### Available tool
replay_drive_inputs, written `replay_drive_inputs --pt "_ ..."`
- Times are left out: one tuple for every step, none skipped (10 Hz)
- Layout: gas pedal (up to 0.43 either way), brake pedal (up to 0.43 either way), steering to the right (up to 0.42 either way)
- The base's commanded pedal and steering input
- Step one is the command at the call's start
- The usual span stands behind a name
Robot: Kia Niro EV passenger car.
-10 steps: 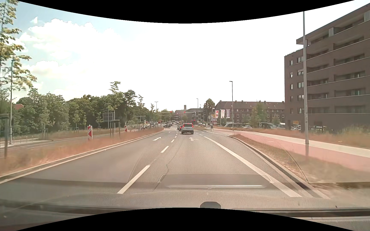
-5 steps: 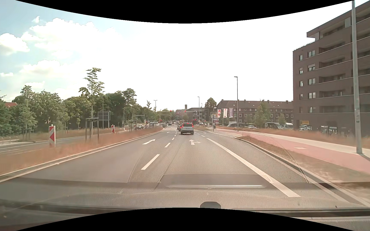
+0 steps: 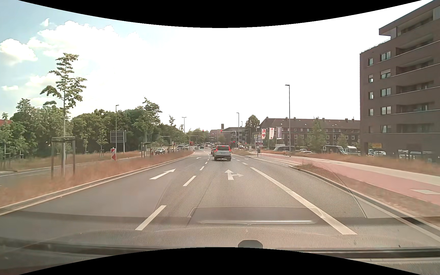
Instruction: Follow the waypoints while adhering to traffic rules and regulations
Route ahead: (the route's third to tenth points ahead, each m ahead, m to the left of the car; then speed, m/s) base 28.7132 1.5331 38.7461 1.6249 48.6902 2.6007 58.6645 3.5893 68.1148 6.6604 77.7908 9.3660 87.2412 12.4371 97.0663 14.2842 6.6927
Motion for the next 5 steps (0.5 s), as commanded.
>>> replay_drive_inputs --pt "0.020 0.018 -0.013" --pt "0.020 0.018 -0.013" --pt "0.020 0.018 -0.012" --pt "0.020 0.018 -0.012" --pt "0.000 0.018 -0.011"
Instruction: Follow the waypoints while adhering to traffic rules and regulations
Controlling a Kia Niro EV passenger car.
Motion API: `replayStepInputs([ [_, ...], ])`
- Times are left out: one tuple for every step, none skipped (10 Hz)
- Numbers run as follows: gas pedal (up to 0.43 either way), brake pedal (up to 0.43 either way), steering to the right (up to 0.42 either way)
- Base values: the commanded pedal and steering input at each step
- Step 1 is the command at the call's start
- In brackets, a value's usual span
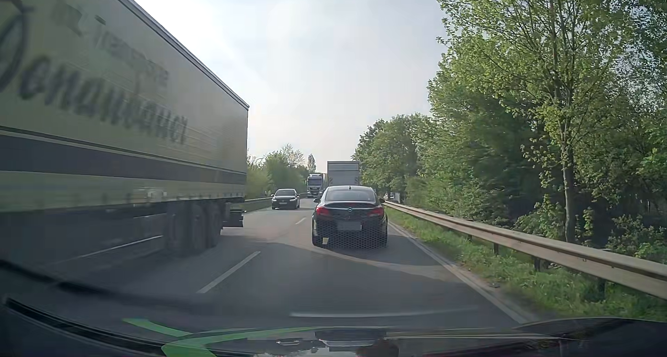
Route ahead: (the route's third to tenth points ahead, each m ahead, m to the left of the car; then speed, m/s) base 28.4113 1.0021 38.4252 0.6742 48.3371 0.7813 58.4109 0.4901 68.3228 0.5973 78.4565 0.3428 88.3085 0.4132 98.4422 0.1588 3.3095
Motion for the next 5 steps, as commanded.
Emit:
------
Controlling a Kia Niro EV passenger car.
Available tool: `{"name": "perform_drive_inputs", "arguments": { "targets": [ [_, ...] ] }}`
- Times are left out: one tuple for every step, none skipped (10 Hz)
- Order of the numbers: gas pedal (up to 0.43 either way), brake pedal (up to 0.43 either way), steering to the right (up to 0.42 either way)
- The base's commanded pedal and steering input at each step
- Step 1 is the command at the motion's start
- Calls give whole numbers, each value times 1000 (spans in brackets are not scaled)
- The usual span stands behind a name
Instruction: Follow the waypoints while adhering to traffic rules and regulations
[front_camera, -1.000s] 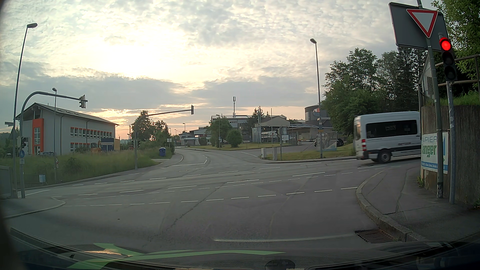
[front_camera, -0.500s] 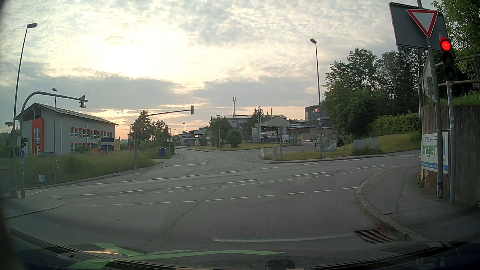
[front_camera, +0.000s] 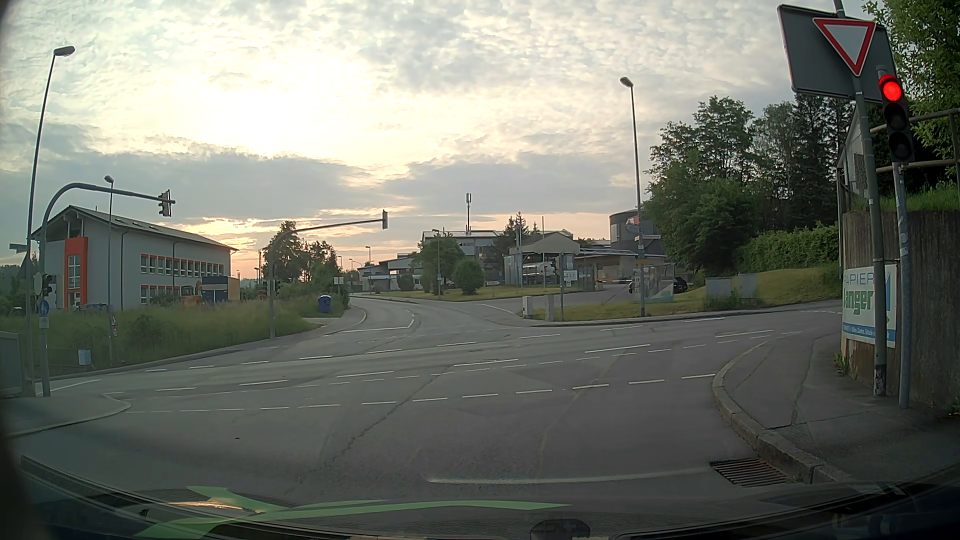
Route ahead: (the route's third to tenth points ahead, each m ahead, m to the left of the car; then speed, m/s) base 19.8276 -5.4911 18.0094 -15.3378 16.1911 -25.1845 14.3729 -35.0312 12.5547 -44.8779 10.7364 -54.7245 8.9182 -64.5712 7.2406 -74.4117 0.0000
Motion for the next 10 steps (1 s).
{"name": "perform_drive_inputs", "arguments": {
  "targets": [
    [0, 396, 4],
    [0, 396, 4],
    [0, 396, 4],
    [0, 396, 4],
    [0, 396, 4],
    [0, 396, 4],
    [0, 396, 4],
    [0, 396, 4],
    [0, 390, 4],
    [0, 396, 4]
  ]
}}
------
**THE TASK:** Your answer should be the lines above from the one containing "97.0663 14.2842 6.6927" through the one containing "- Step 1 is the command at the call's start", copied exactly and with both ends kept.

**OUTPUT FOR THIS TASK:**
Route ahead: (the route's third to tenth points ahead, each m ahead, m to the left of the car; then speed, m/s) base 28.7132 1.5331 38.7461 1.6249 48.6902 2.6007 58.6645 3.5893 68.1148 6.6604 77.7908 9.3660 87.2412 12.4371 97.0663 14.2842 6.6927
Motion for the next 5 steps (0.5 s), as commanded.
>>> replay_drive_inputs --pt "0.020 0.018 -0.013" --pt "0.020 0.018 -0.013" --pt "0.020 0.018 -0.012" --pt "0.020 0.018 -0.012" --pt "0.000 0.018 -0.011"
Instruction: Follow the waypoints while adhering to traffic rules and regulations
Controlling a Kia Niro EV passenger car.
Motion API: `replayStepInputs([ [_, ...], ])`
- Times are left out: one tuple for every step, none skipped (10 Hz)
- Numbers run as follows: gas pedal (up to 0.43 either way), brake pedal (up to 0.43 either way), steering to the right (up to 0.42 either way)
- Base values: the commanded pedal and steering input at each step
- Step 1 is the command at the call's start

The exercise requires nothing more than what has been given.